In the material below, find the line with "Would you kindly"; set down that line and every line after it to the end, exactly, without pictures.

## Supplied information
>>

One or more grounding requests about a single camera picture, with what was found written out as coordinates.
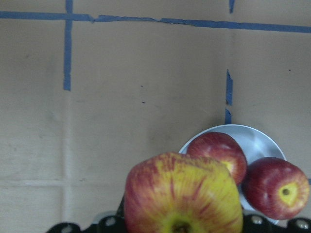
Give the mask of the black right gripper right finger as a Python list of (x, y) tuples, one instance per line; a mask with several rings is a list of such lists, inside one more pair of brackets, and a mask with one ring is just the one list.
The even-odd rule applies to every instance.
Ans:
[(243, 233), (311, 233), (311, 220), (304, 217), (292, 218), (280, 226), (276, 221), (254, 211), (243, 213)]

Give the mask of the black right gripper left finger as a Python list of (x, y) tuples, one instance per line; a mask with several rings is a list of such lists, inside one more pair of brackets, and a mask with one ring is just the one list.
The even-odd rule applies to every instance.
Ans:
[(62, 222), (54, 225), (47, 233), (124, 233), (125, 223), (123, 210), (115, 213), (106, 212), (99, 214), (89, 227), (82, 230), (80, 226), (72, 222)]

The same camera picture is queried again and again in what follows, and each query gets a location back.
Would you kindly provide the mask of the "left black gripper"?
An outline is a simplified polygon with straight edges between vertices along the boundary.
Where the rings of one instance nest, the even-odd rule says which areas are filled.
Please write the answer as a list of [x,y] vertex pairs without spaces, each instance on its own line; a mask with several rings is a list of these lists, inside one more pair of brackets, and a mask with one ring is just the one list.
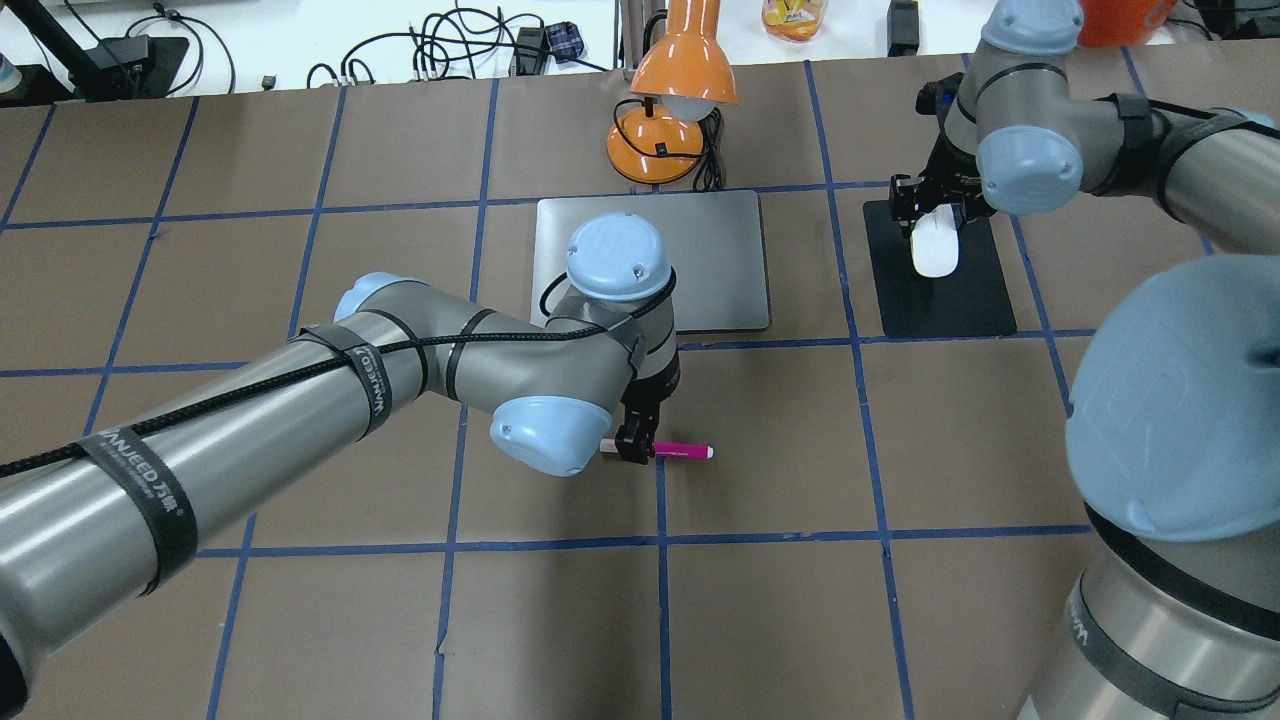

<<

## Answer to the exercise
Would you kindly provide the mask of the "left black gripper"?
An outline is a simplified polygon with straight edges between vertices along the boundary.
Where the rings of one instance nest, the even-odd rule says which areas are filled.
Please write the answer as a list of [x,y] vertex pairs without spaces, each instance on its own line; a mask with several rings is a list of these lists, inside one more pair of brackets, and a mask with one ring is just the one list.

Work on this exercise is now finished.